Potrebbe essere un form online. Una checklist di requisiti. Un pagamento e un tesserino. Funziona. È efficiente. È anche, nella maggior parte dei casi, anonimo. FERPI da sempre ha scelto altro. Ha scelto un colloquio. Non per selezionare. Per incontrare.
Perché c’è una differenza enorme tra valutare qualcuno e riconoscerlo. E un’associazione di comunicatori e relatori pubblici – persone che costruiscono reputazioni, che sanno quanto pesa una prima impressione, che conoscono il valore di ogni punto di contatto – non poteva permettersi di essere meno di quello che insegna.

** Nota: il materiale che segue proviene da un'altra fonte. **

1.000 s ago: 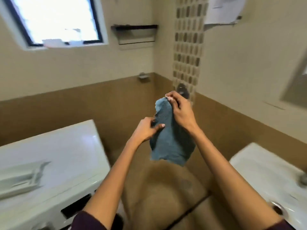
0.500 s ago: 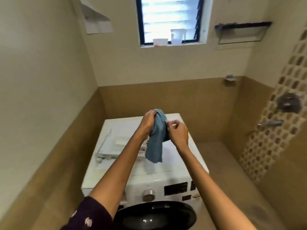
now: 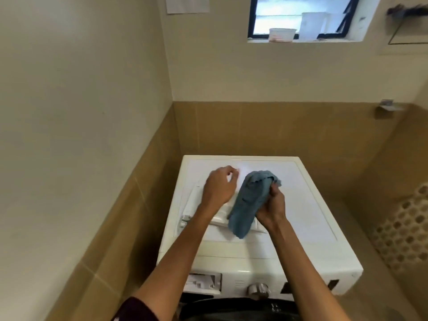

La CAV non è una commissione. È la prima conversazione. E come ogni conversazione che vale, inizia da una domanda semplice e profonda allo stesso tempo: chi sei? Non nel senso del curriculum. Non nel senso del ruolo, dell’azienda, degli anni di esperienza. Chi sei come professionista della comunicazione. Cosa ti ha portato fin qui. Quale percorso, quali scelte, quali valori stanno dietro al nome su quel modulo di ammissione.
Entrare in FERPI non è un atto amministrativo. È una dichiarazione di appartenenza. E merita di essere pronunciata davanti a qualcuno che la ascolta davvero. Ma il colloquio non si ferma lì. Va oltre il profilo, oltre il passato. Vuole sapere cosa pensi. La comunicazione è una disciplina che vive di opinioni, di posizioni, di coraggio intellettuale.
Chi entra in FERPI porta con sé un punto di vista sul mondo, sul proprio mestiere, su come le organizzazioni dovrebbero parlare alle persone, alla società, al futuro. Il colloquio è lo spazio in cui quel punto di vista emerge. Non per essere giudicato. Per essere conosciuto. Perché un’associazione che vuole rappresentare la comunicazione e le relazioni pubbliche ai massimi livelli ha bisogno di sapere chi ha in casa. Quali voci. Quali prospettive. Quale varietà di pensiero.
La diversità di visione non è un rischio per un’associazione. È la sua ricchezza. E poi c’è la domanda che poche associazioni si fanno davvero: cosa porti? Ogni professionista che entra porta qualcosa di unico. Un settore. Una competenza. Una rete. Un’esperienza che nessun altro ha vissuto nello stesso modo.
FERPI non è una somma di tesserini. È una comunità che si arricchisce di ogni ingresso. E riconoscere esplicitamente cosa un nuovo membro porta, nel colloquio, in quel momento di incontro reale è un atto di rispetto professionale che poche associazioni si fermano a fare. Dire “quello che porti ha valore” non è una cortesia. È la premessa di un’appartenenza autentica. Ma è la quarta domanda quella che cambia tutto: cosa possiamo darti? Un colloquio di ammissione standard va in una direzione sola: l’associazione valuta il candidato. Il colloquio CAV va in entrambe le direzioni.
E questo richiede coraggio da entrambe le parti. Dal candidato, che si espone con onestà. Da FERPI, che si impegna a restituire valore a chi entra.
Perché FERPI sa che accogliere qualcuno significa assumersi una responsabilità nei suoi confronti. Offrirgli una comunità viva. Percorsi di crescita reali. Connessioni che contano. Una voce autorevole con cui dialogare nel tempo. Dire “cosa possiamo darti” nel momento dell’ingresso non è una promessa di marketing. È un impegno. Ed è la prova più concreta che FERPI non cerca numeri, cerca persone. E quella porta che si apre nel giorno del colloquio non si richiude dopo. È l’inizio di una relazione. Una conversazione che continua, nei tavoli di lavoro, negli eventi, nei confronti tra pari, per tutto il tempo in cui si sceglie di farne parte.
Per finire c’è un ultimo elemento che non va taciuto. La CAV è composta da soci che dedicano tempo, competenza e reputazione a questo lavoro. Non per obbligo. Per convinzione. Chi è già dentro si mette a disposizione di chi sta per entrare. È il primo atto concreto di quel patto. La reputazione non si costruisce con le parole. Si costruisce con i comportamenti. Con la coerenza tra quello che si dichiara e quello che si fa. Da quel momento, le reputazioni si intrecciano. Quella del professionista e quella dell'associazione. Non è un vincolo. È un patto.
La cura con cui la CAV svolge questo lavoro non è burocrazia associativa. È presidio reputazionale. E quella prima conversazione chi sei, cosa pensi, cosa porti, cosa possiamo darti è già, in tutto e per tutto, FERPI.